Parola di vita

«Amatevi intensamente gli

uni gli altri con cuore puro »

(I Pt. 1, 22)

 

C'è una fraternità universale, che trova la sua ragion d'essere nel fatto che tutti gli uomini sono figli dello stesso Padre.

C'è anche, però, un'altra fraternità che rivela tutta la novità neote­stamentaria. E' la fratellanza che si fonda in Gesù Cristo, l'Unigenito del Padre. E' una fratellanza che nasce dal riconoscere, nella fede, che Gesù è il Figlio di Dio, e che perciò noi diventiamo fratelli in Lui.

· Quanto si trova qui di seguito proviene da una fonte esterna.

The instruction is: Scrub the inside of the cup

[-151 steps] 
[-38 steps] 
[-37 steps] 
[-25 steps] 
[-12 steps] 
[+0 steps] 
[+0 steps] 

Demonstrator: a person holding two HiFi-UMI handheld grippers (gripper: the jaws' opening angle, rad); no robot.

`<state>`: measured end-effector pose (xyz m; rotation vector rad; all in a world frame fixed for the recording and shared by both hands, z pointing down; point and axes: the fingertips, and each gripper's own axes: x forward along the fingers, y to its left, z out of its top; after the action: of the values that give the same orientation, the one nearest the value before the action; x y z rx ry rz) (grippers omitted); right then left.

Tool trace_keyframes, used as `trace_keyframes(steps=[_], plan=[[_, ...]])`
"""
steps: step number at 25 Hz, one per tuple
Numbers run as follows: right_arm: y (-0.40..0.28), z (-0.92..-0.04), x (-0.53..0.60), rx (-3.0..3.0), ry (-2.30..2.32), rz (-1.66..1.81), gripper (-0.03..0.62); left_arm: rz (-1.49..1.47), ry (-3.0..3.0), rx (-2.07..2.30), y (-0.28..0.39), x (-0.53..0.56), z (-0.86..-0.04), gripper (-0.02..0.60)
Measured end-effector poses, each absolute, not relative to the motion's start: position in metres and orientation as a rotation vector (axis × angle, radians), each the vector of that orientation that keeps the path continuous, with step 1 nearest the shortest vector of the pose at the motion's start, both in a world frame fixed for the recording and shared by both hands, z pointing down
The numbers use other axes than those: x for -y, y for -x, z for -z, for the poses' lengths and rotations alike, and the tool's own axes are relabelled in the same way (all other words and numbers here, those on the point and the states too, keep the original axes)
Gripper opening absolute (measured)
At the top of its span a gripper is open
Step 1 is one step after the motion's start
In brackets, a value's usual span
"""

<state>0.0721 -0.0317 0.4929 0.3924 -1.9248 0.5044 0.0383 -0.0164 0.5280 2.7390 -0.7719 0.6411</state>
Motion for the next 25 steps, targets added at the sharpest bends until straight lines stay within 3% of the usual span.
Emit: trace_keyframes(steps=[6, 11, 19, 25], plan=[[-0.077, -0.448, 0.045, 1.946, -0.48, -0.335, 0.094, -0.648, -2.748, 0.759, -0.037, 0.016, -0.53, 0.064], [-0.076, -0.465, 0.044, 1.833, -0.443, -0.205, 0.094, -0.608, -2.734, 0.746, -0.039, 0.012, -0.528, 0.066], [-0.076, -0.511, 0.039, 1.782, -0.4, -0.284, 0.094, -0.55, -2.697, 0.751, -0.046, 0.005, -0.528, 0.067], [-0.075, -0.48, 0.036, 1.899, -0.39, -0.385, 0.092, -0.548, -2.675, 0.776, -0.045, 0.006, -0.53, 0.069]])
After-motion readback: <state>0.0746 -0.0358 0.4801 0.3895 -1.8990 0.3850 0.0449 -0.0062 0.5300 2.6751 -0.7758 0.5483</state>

Ma se è così, non c'è il pericolo di diventare una setta di spirituali? Non ci sarà la tentazione di fare della Chiesa un circolo di iniziati?

Dobbiamo riconoscere, a voler essere sinceri, che il pericolo ci sarà sempre. Sta a noi l'opzione per l'uno o per l'altro senso. Soltanto nella misura in cui realizzeremo la fratellanza « ristretta » nel Cristo sarà possibile costruire una fratellanza universale. il Regno dei Cieli è simile alla pasta lievitata (cfr. Lc. 13, 20].

In altre parole, l'impegno per una fratellanza universale esige, prima di tutto, che la realizziamo tra noi. «Da questo riconosceranno tutti che siete i miei discepoli, se avrete amore gli uni verso gli altri» (Gv. 13, 35). L'impegno consiste, dunque, nel mettere in pratica il comandamento nuovo con tutte quelle sfumature che fanno del nostro amore una filadelfia (cfr. I Pt I, 22; 2, 17; 3, 8).

Il nostro deve essere un amore intenso.

Non ci possiamo accontentare di parole, né fermarci a metà strada. E' un continuo uscire dalle pieghe di una nostra interiorità per cercare i bisogni, i dolori, i momenti di insicurezza degli altri, senza aspettare che siano loro a chiedercelo. Occorre farlo intensamente, cioè « con forza », per vincere il nostro egoismo ed essere sempre in tensione verso l'altro.

E' amore totale, perché nasce dal cuore, e cioè, dalla parte più intima dell'uomo da dove scaturiscono tutti i desideri, i propositi e le decisioni fondamentali della vita.

E' tutto l'uomo ad amare, con tutte le sue capacità.

Amare di cuore significa pure che il nostro agire deve essere affettuoso, impregnato di calore umano, di tutte le nostre risorse sensi­bili. Non è un falso pietismo, né un amore disordinato o equivoco, ma propriamente divino. Diremmo meglio: è un amore soprannaturale nella naturalità della vita di ogni giorno.

Il cuore puro, infine, ignora la gelosia, le astuzie o le finzioni. Si ama senza aspettare niente dall'altro, senza seconde intenzioni. In questo modo dimostriamo il nostro amore disinteressato a Dio. Non strumentalizziamo l'altro, ma scopriamo in lui il figlio di Dio, il fratello. Cosi facendo il nostro amore sarà credibile. « Da questo... ».

L'apparente chiusura imposta dalla carità in vista della filadelfia, diventa apertura missionaria. Ciò vuol dire che la Chiesa, se è amore vissuto, non è e non può essere una setta chiusa. E' una comunità dinamica. La città posta sul monte diventa città aperta, pronta a nuovi sviluppi e ad accogliere nuovi fratelli. Mettendo allo stesso tempo al servizio di tutti la luce che viene dalla sua esperienza fraterna.